* Exercise requirements *
Count the lines in the data below that include the word "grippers", then state the total and nothing besides.
..........
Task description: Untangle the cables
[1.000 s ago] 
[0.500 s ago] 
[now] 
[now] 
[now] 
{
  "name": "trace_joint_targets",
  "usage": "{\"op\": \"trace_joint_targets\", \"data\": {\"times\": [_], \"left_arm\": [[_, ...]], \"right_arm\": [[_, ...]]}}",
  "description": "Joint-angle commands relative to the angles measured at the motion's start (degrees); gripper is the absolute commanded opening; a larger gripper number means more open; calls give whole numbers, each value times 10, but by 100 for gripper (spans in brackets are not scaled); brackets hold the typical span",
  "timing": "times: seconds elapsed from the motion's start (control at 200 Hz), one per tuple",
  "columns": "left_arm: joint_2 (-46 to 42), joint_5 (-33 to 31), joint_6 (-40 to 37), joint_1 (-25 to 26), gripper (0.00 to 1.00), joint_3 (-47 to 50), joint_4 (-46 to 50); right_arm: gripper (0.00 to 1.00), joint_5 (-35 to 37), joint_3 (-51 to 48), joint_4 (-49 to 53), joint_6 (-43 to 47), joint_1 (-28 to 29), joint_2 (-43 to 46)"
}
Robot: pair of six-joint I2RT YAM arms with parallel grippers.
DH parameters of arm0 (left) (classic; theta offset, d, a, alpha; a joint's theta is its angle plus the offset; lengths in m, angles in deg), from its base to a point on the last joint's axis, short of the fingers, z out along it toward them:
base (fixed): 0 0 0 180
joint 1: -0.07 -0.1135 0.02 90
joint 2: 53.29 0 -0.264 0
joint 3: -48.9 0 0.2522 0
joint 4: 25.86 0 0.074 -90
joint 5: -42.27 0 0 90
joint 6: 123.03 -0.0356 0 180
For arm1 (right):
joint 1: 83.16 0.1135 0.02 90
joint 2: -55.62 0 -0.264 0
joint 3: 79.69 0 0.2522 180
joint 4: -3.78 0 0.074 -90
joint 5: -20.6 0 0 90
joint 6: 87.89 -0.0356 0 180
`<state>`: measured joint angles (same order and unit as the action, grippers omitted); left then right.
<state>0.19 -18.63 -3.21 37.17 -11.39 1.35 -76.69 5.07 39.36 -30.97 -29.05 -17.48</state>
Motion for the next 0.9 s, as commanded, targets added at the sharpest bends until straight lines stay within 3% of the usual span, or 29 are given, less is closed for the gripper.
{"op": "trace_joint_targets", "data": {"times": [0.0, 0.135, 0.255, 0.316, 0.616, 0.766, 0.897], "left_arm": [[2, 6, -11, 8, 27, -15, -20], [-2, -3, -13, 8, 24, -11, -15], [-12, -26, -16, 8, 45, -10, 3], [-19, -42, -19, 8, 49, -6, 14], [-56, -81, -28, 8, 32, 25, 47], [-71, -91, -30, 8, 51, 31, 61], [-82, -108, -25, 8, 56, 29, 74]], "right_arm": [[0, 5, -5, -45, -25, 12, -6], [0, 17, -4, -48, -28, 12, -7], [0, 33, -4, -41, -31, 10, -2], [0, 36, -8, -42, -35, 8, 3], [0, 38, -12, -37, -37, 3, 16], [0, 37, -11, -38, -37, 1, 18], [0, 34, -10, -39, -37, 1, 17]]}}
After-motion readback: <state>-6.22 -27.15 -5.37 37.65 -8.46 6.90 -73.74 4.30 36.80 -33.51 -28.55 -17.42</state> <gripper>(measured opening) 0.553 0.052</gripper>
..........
* Written response *
2